> **DESCRIPTION OF THE TASK**: Your task is to copy all of the data exactly.
╭─ RECORDS SHOWN
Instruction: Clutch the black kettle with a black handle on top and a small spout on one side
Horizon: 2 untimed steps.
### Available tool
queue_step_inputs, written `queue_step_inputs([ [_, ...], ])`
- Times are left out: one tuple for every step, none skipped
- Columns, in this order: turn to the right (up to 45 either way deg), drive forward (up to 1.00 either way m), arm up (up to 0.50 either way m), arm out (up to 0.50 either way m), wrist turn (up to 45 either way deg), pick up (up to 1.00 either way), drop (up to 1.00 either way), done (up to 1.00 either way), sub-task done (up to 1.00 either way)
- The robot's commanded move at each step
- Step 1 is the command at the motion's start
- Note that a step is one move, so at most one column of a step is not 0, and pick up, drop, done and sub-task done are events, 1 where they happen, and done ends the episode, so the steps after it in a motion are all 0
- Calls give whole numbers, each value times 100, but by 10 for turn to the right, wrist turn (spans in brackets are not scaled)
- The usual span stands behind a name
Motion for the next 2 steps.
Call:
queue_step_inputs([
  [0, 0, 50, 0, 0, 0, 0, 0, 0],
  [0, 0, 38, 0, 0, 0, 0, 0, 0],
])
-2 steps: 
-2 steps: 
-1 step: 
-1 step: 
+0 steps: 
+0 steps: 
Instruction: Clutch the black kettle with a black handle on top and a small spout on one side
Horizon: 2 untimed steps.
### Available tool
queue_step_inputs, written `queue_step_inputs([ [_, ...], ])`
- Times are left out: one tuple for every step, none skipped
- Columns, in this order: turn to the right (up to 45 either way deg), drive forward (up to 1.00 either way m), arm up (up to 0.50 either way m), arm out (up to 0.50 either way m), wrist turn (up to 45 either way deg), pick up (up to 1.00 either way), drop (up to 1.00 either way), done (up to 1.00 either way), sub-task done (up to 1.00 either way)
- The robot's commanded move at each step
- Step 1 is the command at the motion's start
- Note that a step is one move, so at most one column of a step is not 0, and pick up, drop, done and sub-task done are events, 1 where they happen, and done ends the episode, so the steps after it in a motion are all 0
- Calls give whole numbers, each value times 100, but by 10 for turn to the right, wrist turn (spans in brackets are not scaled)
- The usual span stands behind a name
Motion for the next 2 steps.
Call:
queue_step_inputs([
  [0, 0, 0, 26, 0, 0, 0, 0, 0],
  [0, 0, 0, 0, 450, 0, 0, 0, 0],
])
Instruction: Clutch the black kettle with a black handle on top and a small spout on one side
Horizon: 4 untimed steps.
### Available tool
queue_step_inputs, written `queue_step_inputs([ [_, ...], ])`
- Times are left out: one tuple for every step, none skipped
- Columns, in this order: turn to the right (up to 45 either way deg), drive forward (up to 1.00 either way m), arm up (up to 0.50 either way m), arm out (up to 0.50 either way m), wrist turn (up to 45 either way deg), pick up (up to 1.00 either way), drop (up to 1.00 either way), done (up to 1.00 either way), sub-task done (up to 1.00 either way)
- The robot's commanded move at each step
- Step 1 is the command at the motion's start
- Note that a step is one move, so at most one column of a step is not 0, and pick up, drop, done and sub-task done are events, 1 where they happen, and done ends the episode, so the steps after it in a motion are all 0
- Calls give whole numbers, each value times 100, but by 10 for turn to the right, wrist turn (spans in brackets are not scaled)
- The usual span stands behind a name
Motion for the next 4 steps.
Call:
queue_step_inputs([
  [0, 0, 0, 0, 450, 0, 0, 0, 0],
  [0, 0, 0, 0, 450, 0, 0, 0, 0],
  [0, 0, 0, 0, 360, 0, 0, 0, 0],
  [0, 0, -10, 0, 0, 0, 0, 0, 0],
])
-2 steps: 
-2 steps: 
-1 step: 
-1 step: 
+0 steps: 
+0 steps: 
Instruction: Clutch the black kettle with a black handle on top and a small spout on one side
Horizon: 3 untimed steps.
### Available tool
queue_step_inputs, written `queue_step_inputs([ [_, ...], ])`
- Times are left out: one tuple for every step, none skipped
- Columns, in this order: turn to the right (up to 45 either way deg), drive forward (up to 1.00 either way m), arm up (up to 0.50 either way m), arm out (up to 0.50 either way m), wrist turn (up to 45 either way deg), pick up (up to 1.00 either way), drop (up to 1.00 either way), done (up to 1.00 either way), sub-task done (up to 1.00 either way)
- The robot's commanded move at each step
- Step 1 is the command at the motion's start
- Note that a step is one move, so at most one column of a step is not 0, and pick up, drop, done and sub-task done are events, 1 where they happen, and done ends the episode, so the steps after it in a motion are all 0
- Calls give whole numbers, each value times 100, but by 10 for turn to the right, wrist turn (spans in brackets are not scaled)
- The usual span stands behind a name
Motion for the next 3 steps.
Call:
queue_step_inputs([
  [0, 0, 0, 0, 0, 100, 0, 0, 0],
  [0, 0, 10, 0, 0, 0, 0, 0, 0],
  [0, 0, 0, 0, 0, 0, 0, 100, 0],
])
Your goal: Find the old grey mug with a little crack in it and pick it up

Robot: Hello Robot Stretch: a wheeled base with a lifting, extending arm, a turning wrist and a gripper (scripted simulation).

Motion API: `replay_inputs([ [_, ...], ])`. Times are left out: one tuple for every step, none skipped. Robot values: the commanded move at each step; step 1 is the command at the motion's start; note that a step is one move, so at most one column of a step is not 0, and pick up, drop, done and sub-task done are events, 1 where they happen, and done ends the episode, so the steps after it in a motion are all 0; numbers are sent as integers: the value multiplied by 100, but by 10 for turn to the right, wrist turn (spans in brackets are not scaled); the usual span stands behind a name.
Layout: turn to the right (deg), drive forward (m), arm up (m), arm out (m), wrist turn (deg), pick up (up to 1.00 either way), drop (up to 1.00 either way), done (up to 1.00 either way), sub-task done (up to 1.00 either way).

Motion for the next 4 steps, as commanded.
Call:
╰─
> **ANSWER AREA**:
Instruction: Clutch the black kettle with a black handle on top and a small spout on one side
Horizon: 2 untimed steps.
### Available tool
queue_step_inputs, written `queue_step_inputs([ [_, ...], ])`
- Times are left out: one tuple for every step, none skipped
- Columns, in this order: turn to the right (up to 45 either way deg), drive forward (up to 1.00 either way m), arm up (up to 0.50 either way m), arm out (up to 0.50 either way m), wrist turn (up to 45 either way deg), pick up (up to 1.00 either way), drop (up to 1.00 either way), done (up to 1.00 either way), sub-task done (up to 1.00 either way)
- The robot's commanded move at each step
- Step 1 is the command at the motion's start
- Note that a step is one move, so at most one column of a step is not 0, and pick up, drop, done and sub-task done are events, 1 where they happen, and done ends the episode, so the steps after it in a motion are all 0
- Calls give whole numbers, each value times 100, but by 10 for turn to the right, wrist turn (spans in brackets are not scaled)
- The usual span stands behind a name
Motion for the next 2 steps.
Call:
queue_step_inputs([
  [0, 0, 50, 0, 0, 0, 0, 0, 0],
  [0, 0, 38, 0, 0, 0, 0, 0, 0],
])
-2 steps: 
-2 steps: 
-1 step: 
-1 step: 
+0 steps: 
+0 steps: 
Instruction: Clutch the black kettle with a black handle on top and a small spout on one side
Horizon: 2 untimed steps.
### Available tool
queue_step_inputs, written `queue_step_inputs([ [_, ...], ])`
- Times are left out: one tuple for every step, none skipped
- Columns, in this order: turn to the right (up to 45 either way deg), drive forward (up to 1.00 either way m), arm up (up to 0.50 either way m), arm out (up to 0.50 either way m), wrist turn (up to 45 either way deg), pick up (up to 1.00 either way), drop (up to 1.00 either way), done (up to 1.00 either way), sub-task done (up to 1.00 either way)
- The robot's commanded move at each step
- Step 1 is the command at the motion's start
- Note that a step is one move, so at most one column of a step is not 0, and pick up, drop, done and sub-task done are events, 1 where they happen, and done ends the episode, so the steps after it in a motion are all 0
- Calls give whole numbers, each value times 100, but by 10 for turn to the right, wrist turn (spans in brackets are not scaled)
- The usual span stands behind a name
Motion for the next 2 steps.
Call:
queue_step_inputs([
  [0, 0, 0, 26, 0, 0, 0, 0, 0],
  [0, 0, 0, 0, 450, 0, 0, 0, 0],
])
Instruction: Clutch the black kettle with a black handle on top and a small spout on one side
Horizon: 4 untimed steps.
### Available tool
queue_step_inputs, written `queue_step_inputs([ [_, ...], ])`
- Times are left out: one tuple for every step, none skipped
- Columns, in this order: turn to the right (up to 45 either way deg), drive forward (up to 1.00 either way m), arm up (up to 0.50 either way m), arm out (up to 0.50 either way m), wrist turn (up to 45 either way deg), pick up (up to 1.00 either way), drop (up to 1.00 either way), done (up to 1.00 either way), sub-task done (up to 1.00 either way)
- The robot's commanded move at each step
- Step 1 is the command at the motion's start
- Note that a step is one move, so at most one column of a step is not 0, and pick up, drop, done and sub-task done are events, 1 where they happen, and done ends the episode, so the steps after it in a motion are all 0
- Calls give whole numbers, each value times 100, but by 10 for turn to the right, wrist turn (spans in brackets are not scaled)
- The usual span stands behind a name
Motion for the next 4 steps.
Call:
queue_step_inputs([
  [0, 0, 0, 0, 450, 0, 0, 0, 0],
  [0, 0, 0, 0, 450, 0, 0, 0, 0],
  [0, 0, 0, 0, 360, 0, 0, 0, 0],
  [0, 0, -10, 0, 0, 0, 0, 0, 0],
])
-2 steps: 
-2 steps: 
-1 step: 
-1 step: 
+0 steps: 
+0 steps: 
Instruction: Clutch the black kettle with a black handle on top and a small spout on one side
Horizon: 3 untimed steps.
### Available tool
queue_step_inputs, written `queue_step_inputs([ [_, ...], ])`
- Times are left out: one tuple for every step, none skipped
- Columns, in this order: turn to the right (up to 45 either way deg), drive forward (up to 1.00 either way m), arm up (up to 0.50 either way m), arm out (up to 0.50 either way m), wrist turn (up to 45 either way deg), pick up (up to 1.00 either way), drop (up to 1.00 either way), done (up to 1.00 either way), sub-task done (up to 1.00 either way)
- The robot's commanded move at each step
- Step 1 is the command at the motion's start
- Note that a step is one move, so at most one column of a step is not 0, and pick up, drop, done and sub-task done are events, 1 where they happen, and done ends the episode, so the steps after it in a motion are all 0
- Calls give whole numbers, each value times 100, but by 10 for turn to the right, wrist turn (spans in brackets are not scaled)
- The usual span stands behind a name
Motion for the next 3 steps.
Call:
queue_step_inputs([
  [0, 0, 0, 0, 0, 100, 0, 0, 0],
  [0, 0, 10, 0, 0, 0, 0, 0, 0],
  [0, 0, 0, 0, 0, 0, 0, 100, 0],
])
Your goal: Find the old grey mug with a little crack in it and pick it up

Robot: Hello Robot Stretch: a wheeled base with a lifting, extending arm, a turning wrist and a gripper (scripted simulation).

Motion API: `replay_inputs([ [_, ...], ])`. Times are left out: one tuple for every step, none skipped. Robot values: the commanded move at each step; step 1 is the command at the motion's start; note that a step is one move, so at most one column of a step is not 0, and pick up, drop, done and sub-task done are events, 1 where they happen, and done ends the episode, so the steps after it in a motion are all 0; numbers are sent as integers: the value multiplied by 100, but by 10 for turn to the right, wrist turn (spans in brackets are not scaled); the usual span stands behind a name.
Layout: turn to the right (deg), drive forward (m), arm up (m), arm out (m), wrist turn (deg), pick up (up to 1.00 either way), drop (up to 1.00 either way), done (up to 1.00 either way), sub-task done (up to 1.00 either way).

Motion for the next 4 steps, as commanded.
Call:

This answer has been written out in full.